> **Instructions for the task**:
In the records below, find every line that contains "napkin" and list it.

Data extracted from a collection

....

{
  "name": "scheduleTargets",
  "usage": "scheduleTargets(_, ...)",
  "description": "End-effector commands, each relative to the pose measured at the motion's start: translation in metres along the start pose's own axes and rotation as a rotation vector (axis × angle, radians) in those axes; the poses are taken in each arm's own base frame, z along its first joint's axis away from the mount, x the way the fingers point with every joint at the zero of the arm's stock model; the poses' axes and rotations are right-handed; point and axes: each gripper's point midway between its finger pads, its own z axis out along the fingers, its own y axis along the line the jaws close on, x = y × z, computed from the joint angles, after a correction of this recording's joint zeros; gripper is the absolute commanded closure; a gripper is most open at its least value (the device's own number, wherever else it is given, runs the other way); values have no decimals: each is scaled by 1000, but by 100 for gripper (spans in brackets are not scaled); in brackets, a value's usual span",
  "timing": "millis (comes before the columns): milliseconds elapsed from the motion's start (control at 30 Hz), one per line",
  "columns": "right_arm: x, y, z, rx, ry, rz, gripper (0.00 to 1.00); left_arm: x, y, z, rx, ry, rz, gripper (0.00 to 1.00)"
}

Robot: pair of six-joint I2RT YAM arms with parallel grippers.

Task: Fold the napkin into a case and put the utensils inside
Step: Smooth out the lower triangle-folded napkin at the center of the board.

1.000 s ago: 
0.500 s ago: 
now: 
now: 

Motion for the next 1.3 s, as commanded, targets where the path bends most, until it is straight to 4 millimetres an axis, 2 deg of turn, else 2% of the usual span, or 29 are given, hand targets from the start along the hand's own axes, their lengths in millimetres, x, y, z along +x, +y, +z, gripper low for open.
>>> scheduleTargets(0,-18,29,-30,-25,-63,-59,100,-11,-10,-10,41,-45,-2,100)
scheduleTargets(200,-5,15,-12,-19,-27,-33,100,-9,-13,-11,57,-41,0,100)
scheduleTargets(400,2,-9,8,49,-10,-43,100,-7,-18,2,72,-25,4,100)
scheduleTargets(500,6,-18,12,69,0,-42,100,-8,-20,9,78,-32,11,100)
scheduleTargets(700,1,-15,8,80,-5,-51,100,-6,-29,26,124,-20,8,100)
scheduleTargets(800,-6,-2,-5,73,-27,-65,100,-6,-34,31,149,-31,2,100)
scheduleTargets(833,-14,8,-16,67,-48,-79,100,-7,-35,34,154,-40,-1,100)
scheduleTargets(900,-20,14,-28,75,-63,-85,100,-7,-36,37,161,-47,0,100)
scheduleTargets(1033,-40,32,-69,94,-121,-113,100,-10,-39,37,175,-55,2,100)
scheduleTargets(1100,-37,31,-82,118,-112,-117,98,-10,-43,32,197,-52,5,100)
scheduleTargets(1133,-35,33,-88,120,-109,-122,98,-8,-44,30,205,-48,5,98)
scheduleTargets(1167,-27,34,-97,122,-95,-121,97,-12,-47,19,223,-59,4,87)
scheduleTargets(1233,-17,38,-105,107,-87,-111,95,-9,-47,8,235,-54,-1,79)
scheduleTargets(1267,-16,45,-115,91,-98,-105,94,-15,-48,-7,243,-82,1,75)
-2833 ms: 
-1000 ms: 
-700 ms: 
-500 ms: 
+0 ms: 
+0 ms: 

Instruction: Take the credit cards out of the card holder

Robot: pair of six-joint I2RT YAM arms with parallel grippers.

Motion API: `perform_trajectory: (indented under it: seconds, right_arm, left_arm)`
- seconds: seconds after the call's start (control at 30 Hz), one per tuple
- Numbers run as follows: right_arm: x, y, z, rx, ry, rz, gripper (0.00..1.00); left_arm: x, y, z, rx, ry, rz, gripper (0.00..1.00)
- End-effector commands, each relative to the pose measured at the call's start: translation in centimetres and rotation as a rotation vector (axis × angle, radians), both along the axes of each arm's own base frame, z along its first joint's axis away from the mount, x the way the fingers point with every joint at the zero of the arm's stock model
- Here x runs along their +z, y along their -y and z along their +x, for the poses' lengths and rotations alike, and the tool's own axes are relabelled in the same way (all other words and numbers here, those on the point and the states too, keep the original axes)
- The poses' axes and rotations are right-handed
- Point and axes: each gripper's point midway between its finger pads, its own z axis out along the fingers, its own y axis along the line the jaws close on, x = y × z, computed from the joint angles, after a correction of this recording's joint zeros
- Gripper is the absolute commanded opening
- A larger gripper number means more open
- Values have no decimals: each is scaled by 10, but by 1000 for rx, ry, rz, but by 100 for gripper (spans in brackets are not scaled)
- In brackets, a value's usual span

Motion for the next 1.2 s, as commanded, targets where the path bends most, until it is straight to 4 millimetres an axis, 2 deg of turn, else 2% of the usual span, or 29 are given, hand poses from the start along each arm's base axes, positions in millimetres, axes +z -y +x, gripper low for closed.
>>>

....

> **Written answer**:
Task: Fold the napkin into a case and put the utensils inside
Step: Smooth out the lower triangle-folded napkin at the center of the board.

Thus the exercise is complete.